## Aim of the exercise
Omitting every picture, output the records below exactly, please.

## Recorded information
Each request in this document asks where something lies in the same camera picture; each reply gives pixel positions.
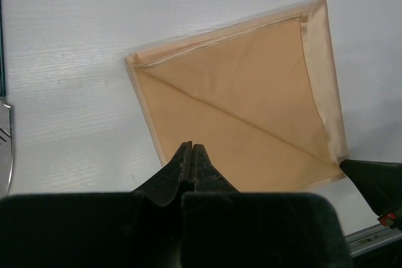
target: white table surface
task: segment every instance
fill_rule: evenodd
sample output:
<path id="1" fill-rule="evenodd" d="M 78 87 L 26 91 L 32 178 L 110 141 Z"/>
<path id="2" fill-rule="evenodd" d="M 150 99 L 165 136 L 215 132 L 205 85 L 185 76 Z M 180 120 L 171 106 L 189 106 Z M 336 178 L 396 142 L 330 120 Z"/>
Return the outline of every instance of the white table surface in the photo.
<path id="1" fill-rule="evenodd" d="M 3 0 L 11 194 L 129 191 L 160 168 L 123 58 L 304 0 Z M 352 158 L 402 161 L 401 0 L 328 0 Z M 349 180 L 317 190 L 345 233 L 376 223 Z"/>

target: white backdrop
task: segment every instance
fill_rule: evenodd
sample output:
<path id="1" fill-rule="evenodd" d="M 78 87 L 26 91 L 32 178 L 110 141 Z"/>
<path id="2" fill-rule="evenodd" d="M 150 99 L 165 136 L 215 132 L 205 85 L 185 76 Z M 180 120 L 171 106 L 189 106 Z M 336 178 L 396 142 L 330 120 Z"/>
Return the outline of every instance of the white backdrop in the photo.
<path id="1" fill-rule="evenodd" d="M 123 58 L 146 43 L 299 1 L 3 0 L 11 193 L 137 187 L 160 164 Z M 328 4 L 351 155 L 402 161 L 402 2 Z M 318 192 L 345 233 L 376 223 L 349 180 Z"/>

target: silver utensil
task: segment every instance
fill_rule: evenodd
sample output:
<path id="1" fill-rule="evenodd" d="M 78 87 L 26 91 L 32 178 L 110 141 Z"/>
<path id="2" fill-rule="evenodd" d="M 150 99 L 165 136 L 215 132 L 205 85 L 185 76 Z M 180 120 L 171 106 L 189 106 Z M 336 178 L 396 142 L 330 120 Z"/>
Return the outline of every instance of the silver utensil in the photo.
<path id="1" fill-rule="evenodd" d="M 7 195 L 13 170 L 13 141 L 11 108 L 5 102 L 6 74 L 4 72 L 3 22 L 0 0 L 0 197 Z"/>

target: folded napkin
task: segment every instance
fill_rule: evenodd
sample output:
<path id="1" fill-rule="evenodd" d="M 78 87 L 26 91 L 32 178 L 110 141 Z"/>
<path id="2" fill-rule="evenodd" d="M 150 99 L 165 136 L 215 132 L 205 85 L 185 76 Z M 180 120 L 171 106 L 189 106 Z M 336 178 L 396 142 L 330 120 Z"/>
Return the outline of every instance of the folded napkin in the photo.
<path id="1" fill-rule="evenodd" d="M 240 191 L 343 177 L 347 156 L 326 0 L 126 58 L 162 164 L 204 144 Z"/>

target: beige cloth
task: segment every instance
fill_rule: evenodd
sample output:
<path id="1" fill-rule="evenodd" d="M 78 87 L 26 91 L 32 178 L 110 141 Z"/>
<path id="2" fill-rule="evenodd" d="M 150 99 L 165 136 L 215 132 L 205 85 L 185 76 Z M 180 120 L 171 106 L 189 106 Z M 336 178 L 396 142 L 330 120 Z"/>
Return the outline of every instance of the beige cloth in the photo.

## Exercise result
Each request in this document asks where something lies in the same camera picture; each reply gives pixel positions.
target: white table surface
task: segment every instance
fill_rule: evenodd
sample output:
<path id="1" fill-rule="evenodd" d="M 78 87 L 26 91 L 32 178 L 110 141 Z"/>
<path id="2" fill-rule="evenodd" d="M 150 99 L 165 136 L 215 132 L 205 85 L 185 76 Z M 180 120 L 171 106 L 189 106 Z M 336 178 L 396 142 L 330 120 Z"/>
Return the outline of every instance of the white table surface in the photo.
<path id="1" fill-rule="evenodd" d="M 3 0 L 11 194 L 129 191 L 160 168 L 123 58 L 304 0 Z M 352 158 L 402 161 L 401 0 L 328 0 Z M 349 180 L 317 190 L 345 233 L 376 223 Z"/>

target: white backdrop
task: segment every instance
fill_rule: evenodd
sample output:
<path id="1" fill-rule="evenodd" d="M 78 87 L 26 91 L 32 178 L 110 141 Z"/>
<path id="2" fill-rule="evenodd" d="M 150 99 L 165 136 L 215 132 L 205 85 L 185 76 Z M 180 120 L 171 106 L 189 106 Z M 336 178 L 396 142 L 330 120 Z"/>
Return the outline of every instance of the white backdrop in the photo.
<path id="1" fill-rule="evenodd" d="M 123 58 L 146 43 L 299 1 L 3 0 L 11 193 L 137 187 L 160 164 Z M 328 4 L 351 155 L 402 161 L 402 2 Z M 318 192 L 345 233 L 376 223 L 349 180 Z"/>

target: silver utensil
task: segment every instance
fill_rule: evenodd
sample output:
<path id="1" fill-rule="evenodd" d="M 78 87 L 26 91 L 32 178 L 110 141 Z"/>
<path id="2" fill-rule="evenodd" d="M 150 99 L 165 136 L 215 132 L 205 85 L 185 76 Z M 180 120 L 171 106 L 189 106 Z M 336 178 L 396 142 L 330 120 Z"/>
Return the outline of every instance of the silver utensil in the photo.
<path id="1" fill-rule="evenodd" d="M 7 195 L 13 170 L 13 141 L 11 108 L 5 102 L 6 74 L 4 72 L 3 22 L 0 0 L 0 197 Z"/>

target: folded napkin
task: segment every instance
fill_rule: evenodd
sample output:
<path id="1" fill-rule="evenodd" d="M 78 87 L 26 91 L 32 178 L 110 141 Z"/>
<path id="2" fill-rule="evenodd" d="M 150 99 L 165 136 L 215 132 L 205 85 L 185 76 Z M 180 120 L 171 106 L 189 106 Z M 336 178 L 396 142 L 330 120 Z"/>
Return the outline of every instance of the folded napkin in the photo.
<path id="1" fill-rule="evenodd" d="M 240 191 L 343 177 L 347 156 L 326 0 L 126 58 L 162 164 L 204 144 Z"/>

target: beige cloth
task: segment every instance
fill_rule: evenodd
sample output:
<path id="1" fill-rule="evenodd" d="M 78 87 L 26 91 L 32 178 L 110 141 Z"/>
<path id="2" fill-rule="evenodd" d="M 150 99 L 165 136 L 215 132 L 205 85 L 185 76 Z M 180 120 L 171 106 L 189 106 Z M 336 178 L 396 142 L 330 120 Z"/>
Return the outline of every instance of the beige cloth in the photo.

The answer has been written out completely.